In a culture industry dominated by white heterosexual males (Gilbert 2004; Krefting 2014), commercial sexist humor finds social acceptance in a post-civil rights era where open gender discrimination and sexual violence against women has become socially unacceptable. The public disavowal of gender discrimination creates space for such humor to breach norms/taboos around offensive gender discourse, thus making sexist humor socially cathartic (Berger 2014). Yet, to be commercially viable, gender ridicule is often delivered strategically (e.g. “equal-opportunity offender”), while proponents adhere to free-market discourse (e.g. “let the market decide”) to legitimize sexist humor. Such humor is further legitimized when broadcast on a nationally syndicated comedy network program. In other words, in a post-civil rights and androcentric society, sexist humor readily finds an audience and remains profitable.

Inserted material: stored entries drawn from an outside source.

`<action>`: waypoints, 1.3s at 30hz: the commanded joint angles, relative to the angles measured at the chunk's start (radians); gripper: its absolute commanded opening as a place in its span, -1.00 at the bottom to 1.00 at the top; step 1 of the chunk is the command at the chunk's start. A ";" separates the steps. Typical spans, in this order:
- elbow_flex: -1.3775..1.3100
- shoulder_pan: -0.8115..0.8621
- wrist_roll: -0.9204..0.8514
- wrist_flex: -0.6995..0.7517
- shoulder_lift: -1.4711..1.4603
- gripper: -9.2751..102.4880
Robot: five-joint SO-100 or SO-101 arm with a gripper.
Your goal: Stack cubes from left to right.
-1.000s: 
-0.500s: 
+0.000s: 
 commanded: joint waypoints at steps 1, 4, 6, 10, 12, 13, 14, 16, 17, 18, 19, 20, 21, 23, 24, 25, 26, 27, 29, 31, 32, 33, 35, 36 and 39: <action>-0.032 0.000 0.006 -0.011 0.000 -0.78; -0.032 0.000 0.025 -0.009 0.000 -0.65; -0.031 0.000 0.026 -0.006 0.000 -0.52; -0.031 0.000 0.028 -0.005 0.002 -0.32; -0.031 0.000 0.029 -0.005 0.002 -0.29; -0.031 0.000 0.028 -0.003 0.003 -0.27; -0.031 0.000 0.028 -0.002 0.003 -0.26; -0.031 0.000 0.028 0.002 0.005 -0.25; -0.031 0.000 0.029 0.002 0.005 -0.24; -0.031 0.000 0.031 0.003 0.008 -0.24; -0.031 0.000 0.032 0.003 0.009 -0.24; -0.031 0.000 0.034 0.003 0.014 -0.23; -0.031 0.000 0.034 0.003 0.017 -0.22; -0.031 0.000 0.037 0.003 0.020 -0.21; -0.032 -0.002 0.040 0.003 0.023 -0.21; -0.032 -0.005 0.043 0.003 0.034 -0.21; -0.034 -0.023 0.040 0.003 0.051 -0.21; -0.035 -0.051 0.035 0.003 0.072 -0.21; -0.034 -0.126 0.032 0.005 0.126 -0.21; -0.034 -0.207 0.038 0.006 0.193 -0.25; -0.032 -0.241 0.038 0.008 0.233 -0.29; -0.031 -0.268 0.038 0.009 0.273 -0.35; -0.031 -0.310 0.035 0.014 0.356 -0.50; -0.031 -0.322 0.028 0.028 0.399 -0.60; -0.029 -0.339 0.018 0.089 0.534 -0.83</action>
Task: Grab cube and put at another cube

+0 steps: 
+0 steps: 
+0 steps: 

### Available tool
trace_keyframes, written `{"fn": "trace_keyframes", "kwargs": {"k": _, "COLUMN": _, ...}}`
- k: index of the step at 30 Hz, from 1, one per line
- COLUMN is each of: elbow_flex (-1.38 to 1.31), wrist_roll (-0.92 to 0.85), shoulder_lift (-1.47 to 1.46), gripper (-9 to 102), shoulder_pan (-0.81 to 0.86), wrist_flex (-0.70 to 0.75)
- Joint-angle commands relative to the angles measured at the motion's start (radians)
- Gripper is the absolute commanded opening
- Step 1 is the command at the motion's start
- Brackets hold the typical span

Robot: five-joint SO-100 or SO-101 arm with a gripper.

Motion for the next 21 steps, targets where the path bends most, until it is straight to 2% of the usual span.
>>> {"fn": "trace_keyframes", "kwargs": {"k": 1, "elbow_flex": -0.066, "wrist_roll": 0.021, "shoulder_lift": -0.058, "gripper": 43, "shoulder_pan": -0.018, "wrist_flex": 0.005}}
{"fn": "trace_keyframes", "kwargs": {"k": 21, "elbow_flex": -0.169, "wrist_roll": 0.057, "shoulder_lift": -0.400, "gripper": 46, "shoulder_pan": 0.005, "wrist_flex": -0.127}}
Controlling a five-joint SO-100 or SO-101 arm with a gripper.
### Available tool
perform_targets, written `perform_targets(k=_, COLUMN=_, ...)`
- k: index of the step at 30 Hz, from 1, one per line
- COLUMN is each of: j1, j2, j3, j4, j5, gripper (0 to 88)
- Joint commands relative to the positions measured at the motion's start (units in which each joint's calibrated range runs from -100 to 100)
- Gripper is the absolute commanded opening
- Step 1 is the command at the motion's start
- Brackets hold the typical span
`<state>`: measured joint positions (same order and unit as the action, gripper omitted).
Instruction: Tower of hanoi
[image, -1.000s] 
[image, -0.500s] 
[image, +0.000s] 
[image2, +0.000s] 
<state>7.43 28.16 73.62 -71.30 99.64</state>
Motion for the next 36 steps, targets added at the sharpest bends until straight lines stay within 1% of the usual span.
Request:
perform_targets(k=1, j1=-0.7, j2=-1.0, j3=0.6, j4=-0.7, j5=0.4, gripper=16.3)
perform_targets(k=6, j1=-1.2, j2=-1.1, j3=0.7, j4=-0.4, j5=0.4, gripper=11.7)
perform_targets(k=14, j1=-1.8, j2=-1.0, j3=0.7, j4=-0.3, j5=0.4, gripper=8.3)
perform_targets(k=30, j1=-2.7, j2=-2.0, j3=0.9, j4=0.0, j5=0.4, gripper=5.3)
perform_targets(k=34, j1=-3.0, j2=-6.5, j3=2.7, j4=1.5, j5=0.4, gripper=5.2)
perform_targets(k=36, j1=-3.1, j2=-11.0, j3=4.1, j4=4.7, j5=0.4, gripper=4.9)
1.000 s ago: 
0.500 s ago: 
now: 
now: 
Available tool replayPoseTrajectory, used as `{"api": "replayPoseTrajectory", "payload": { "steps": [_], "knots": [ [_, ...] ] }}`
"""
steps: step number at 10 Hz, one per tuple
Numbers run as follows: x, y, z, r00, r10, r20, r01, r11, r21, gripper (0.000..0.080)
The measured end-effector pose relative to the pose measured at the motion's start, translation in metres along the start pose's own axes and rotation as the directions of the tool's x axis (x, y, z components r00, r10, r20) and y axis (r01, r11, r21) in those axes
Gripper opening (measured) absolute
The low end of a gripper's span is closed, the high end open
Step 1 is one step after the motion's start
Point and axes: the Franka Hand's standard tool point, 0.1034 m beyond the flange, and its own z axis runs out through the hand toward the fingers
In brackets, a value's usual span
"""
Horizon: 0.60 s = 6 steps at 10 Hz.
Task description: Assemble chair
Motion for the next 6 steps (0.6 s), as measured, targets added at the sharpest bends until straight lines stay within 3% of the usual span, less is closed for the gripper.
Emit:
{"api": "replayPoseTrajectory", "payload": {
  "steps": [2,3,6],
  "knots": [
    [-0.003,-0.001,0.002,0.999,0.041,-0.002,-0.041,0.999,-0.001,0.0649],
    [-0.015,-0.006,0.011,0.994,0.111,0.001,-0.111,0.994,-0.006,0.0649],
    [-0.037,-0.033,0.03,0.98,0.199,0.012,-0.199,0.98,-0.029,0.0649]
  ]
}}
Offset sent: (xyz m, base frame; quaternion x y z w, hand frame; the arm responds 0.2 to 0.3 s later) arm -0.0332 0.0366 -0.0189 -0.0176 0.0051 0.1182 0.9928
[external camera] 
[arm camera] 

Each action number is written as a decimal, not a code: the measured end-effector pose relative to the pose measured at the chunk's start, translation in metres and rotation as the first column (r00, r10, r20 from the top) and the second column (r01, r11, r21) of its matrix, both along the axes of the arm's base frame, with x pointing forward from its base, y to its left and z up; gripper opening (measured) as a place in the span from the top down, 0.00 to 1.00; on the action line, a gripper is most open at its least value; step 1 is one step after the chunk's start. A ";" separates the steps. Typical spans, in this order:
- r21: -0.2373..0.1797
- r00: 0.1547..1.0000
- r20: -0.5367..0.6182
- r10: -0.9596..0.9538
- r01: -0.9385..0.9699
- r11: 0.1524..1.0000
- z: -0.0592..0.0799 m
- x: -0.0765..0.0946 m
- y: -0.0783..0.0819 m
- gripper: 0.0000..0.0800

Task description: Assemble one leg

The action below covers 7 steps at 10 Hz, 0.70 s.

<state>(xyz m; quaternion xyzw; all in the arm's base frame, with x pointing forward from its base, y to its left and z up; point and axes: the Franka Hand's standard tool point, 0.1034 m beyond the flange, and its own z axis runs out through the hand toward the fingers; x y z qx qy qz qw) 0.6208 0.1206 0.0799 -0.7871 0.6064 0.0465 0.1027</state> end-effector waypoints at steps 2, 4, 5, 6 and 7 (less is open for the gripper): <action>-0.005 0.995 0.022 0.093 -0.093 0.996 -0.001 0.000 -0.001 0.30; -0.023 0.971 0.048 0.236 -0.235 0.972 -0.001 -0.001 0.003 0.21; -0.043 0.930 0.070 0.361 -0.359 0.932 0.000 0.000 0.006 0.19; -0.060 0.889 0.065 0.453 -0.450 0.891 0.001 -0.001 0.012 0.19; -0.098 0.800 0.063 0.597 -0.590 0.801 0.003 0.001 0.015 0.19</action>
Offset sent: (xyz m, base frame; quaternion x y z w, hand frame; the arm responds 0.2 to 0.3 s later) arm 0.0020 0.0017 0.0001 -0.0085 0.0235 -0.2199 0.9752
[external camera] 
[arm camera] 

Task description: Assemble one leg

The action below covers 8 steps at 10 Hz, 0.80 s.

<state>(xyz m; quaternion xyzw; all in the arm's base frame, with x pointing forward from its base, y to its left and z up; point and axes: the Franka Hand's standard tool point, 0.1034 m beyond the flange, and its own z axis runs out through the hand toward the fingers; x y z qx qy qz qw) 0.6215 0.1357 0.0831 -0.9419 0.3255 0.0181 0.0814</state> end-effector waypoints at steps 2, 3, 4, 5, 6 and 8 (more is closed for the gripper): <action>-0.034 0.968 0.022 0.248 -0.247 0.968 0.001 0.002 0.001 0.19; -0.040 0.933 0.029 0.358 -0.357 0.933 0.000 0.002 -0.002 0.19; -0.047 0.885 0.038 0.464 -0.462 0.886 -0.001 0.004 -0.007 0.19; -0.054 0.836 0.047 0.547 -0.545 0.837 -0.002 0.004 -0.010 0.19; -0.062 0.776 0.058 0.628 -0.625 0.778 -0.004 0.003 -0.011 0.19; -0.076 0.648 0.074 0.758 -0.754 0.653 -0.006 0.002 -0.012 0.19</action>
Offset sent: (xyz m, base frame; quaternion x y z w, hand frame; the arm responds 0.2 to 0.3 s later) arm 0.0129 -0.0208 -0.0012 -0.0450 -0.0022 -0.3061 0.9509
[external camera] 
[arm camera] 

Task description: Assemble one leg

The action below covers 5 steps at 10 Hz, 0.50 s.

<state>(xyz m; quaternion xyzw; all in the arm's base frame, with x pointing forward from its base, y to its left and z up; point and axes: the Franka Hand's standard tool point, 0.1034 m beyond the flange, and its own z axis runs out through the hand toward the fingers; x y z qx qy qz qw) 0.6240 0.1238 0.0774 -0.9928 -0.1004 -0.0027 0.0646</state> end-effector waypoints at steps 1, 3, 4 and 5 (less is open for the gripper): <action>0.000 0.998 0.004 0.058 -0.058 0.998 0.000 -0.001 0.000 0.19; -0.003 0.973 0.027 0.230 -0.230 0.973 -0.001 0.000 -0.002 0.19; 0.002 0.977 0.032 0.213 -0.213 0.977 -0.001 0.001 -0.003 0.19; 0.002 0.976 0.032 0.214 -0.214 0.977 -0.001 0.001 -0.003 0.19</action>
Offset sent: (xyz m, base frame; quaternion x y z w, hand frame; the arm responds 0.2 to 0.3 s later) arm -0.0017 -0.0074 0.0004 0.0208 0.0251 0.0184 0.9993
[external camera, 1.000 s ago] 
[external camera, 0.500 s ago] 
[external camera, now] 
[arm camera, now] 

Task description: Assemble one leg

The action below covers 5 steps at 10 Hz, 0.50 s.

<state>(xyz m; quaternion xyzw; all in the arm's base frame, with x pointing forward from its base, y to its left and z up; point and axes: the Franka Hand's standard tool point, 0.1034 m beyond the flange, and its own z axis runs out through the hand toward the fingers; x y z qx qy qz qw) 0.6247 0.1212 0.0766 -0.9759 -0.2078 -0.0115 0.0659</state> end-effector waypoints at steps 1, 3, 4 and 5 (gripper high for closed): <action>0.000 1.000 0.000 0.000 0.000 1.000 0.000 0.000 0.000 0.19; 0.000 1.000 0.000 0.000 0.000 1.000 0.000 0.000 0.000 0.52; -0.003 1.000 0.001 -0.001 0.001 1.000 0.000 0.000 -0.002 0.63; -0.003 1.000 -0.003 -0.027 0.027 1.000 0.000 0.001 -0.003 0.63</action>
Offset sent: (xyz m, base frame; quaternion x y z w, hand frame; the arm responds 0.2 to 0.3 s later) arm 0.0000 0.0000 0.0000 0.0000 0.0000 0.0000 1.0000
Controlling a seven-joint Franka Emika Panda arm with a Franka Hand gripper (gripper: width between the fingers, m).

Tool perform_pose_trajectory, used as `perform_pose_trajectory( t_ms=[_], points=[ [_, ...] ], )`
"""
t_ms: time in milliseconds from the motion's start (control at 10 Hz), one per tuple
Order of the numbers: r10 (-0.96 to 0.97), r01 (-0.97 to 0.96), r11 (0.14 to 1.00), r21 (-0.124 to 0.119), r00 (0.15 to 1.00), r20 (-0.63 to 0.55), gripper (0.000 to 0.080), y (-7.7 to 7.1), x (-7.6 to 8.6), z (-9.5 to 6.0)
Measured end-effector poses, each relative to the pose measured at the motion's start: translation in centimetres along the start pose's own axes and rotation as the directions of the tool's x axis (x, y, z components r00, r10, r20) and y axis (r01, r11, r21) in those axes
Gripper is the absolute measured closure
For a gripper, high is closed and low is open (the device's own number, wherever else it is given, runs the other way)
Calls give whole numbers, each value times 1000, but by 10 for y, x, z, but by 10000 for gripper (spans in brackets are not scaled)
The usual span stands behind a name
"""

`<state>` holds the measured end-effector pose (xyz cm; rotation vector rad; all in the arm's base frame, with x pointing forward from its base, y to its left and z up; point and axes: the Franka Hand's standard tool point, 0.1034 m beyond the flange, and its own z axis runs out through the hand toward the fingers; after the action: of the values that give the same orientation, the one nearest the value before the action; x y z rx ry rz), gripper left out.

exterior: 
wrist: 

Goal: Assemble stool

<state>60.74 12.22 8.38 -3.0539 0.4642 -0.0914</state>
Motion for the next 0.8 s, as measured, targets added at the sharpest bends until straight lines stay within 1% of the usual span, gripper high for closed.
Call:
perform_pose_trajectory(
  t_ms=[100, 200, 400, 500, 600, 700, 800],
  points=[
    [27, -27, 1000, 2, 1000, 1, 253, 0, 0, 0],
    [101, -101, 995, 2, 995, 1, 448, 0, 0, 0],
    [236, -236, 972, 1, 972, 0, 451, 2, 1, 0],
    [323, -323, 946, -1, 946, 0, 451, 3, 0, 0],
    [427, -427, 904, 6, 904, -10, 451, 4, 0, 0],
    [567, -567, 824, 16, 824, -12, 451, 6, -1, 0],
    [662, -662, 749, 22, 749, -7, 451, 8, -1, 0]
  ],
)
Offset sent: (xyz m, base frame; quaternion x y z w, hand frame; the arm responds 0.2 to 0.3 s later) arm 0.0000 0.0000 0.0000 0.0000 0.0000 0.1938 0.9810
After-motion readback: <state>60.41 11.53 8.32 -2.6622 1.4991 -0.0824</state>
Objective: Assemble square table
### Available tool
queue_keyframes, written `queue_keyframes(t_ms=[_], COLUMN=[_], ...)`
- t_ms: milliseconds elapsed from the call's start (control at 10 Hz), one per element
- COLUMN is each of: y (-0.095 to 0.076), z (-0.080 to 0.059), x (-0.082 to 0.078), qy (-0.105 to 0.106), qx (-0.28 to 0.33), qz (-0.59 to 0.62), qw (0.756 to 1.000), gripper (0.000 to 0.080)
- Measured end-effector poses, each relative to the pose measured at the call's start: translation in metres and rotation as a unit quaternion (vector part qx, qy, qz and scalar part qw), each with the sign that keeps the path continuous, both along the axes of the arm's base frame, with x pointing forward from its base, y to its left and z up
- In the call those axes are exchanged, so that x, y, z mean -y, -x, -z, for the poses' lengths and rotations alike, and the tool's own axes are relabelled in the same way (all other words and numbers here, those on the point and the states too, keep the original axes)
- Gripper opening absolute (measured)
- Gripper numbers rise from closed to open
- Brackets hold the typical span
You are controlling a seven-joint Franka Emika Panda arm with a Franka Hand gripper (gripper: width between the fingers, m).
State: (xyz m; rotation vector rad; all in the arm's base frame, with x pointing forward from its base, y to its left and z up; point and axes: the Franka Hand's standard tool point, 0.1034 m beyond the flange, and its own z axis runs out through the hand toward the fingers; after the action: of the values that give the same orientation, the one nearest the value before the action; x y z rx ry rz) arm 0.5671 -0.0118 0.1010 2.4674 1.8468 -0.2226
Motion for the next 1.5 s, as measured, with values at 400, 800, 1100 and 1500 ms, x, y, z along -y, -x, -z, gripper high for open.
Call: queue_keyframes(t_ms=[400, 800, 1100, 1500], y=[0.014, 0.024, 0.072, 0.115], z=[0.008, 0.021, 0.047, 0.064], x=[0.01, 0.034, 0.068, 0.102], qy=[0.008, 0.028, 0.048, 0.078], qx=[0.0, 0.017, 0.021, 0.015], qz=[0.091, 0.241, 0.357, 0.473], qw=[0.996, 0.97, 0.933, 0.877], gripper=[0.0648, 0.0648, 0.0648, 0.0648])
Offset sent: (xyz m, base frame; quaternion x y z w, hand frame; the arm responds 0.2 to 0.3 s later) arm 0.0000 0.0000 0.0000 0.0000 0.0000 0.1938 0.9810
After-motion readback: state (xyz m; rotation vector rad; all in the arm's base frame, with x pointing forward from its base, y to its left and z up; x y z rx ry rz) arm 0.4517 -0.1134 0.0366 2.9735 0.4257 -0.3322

Although our sample is small and we make no claims about the generalizability of our findings, we contend young men’s complicity in telling and uncritically consuming misogynistic humor, and young women’s overall desensitization to – and internalization of – such jokes as ones they should readily enjoy, reflect and reinforce a dominant patriarchal frame, or what Click et al. refer to as the “culturally authoritative form of masculinity that supports the dominance of men and the subordination of women” (2014, 3). Moreover, as Bemiller and Schneider remind us, “the potency of such humor rests in the sexist system from which jokes emerge” (2010, 463). Thus, in a “post-feminist” era where female agency is equated with sexual freedom (McRobbie 2004), misogynistic humor that targets victims rather than perpetrators of sexual violence operate hegemonically. In the end, a viable challenge to such humor will require educating the public, as well as organized and visible opposition (Kibler 2015; Pérez 2014). But opposition will remain stillborn so long as targets and audiences believe they are “just jokes.”